Ordo terribilis ou les ors de la République

"Nous sommes en guerre", déclaration de notre président balancée à la face de notre peuple, non pas comme une décision de son gouvernement mais comme une affirmation, presque un commentaire. Conséquence d’un monde dans lequel l’homme politique est devenu insensiblement non plus l’acteur mais l’observateur de sa prise de décision. Pourtant, on n’affirme pas une déclaration de guerre en commentant un événement, on devrait prendre une telle décision à la mesure de l’engagement qu’elle induit pour notre nation. Mais cette déclaration de guerre n’est qu’une posture journalistique face à une situation délétère dans laquelle s’est enfoncé notre pays depuis des années. Nous sommes déjà en guerre depuis longtemps, nous sommes engagés sur une multitude de théâtres d’opération, en Libye, au Mali, au Tchad, en Afghanistan, au Yémen. Les décisions de nos hommes politiques suivent, ou plutôt poursuivent, de manière servile, les desiderata et les options stratégiques de notre maître les États-Unis d’Amérique. Nos engagements dans ces conflits sont liés aux intérêts capitalistes qui conditionnent toutes les guerres coloniales. Ces campagnes servent le marché de l’armement, du pétrole, de l’uranium, de la drogue, mânes financières pour lesquelles nos armées combattent en mercenaires et dont nos gouvernants sont les entremetteurs.

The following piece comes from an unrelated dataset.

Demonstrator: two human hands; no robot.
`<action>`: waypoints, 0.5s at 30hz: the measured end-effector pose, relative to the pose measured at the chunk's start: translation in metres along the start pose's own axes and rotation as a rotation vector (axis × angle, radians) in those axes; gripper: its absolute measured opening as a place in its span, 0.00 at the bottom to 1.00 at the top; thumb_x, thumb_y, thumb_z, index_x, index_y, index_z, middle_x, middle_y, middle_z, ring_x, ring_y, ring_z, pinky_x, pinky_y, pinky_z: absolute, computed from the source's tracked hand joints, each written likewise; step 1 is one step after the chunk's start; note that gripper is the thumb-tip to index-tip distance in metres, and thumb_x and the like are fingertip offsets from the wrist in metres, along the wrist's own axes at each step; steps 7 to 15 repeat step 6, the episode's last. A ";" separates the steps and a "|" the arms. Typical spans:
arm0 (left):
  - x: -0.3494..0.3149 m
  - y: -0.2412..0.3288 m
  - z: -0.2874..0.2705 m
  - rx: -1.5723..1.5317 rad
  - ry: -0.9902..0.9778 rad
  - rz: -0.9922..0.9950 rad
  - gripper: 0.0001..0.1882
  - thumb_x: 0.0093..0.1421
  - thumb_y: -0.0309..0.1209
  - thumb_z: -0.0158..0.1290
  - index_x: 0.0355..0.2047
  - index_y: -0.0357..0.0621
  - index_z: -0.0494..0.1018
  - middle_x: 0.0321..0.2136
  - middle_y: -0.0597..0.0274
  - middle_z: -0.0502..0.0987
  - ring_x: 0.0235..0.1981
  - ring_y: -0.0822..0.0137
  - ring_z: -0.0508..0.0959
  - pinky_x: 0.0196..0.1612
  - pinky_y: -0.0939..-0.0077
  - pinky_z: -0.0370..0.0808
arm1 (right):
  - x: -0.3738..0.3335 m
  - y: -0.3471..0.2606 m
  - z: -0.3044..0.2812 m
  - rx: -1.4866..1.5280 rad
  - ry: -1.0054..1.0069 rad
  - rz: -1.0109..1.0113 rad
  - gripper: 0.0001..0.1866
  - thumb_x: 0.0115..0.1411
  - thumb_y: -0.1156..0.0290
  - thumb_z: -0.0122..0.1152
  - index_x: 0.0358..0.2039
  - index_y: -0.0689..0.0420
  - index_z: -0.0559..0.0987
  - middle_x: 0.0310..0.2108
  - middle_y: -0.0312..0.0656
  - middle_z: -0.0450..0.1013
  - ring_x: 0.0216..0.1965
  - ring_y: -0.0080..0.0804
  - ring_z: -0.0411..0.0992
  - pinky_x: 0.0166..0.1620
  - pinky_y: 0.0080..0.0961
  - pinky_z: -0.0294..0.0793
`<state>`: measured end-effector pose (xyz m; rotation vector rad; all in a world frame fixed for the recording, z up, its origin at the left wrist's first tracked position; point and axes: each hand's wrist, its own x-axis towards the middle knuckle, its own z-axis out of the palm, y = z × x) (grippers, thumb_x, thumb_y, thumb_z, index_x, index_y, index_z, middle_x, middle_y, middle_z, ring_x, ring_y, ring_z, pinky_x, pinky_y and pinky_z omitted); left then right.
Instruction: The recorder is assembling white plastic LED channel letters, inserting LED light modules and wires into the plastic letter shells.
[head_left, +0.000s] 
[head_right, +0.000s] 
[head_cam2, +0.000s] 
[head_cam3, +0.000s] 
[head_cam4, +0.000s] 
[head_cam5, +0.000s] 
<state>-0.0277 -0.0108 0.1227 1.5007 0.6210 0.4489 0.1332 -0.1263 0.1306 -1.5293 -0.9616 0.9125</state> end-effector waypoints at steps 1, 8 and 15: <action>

"Nous sommes en guerre", voilà la phrase qui est censée décrire et expliquer la situation dans laquelle nous nous trouvons et qui engage le décompte de nos morts. Nous sommes en guerre contre le Mal, contre des terroristes qui mettent en danger notre mode de vie, nous les gentils occidentaux hédonistes, éclairés par les lumières de la Raison, qui depuis bien longtemps avons compris que vivre c’est profiter d’un pouvoir d’achat conséquent. Mais ces barbares, venus de l’intérieur, ces forces inhumaines, nous condamnent à vivre dans la terreur, et il faut l’accepter comme un bienfait cette terreur, comme il faut accepter que ceux qui gouvernent soient des pères affectueux, des protecteurs qui nous servent de rempart face à la barbarie, au nom de la sauvegarde sacrée de la société de consommation. La terreur nous lie les uns aux autres, elle est la condition de notre fraternité de consommateurs éclairés, la pierre d’angle de notre nation marchande. La République corrompue et chancelante a enfin trouvé son ennemi, le petit caïd de banlieue converti en islamo-racaille, prêt à trancher la tête des gentils citoyens, celle des agneaux élevés en batterie, ayant grandis sous la domination des ors de la République. Agneaux désarmés répondant aux balles par l’illumination de bougies, la prière compassionnelle et les concerts de paix.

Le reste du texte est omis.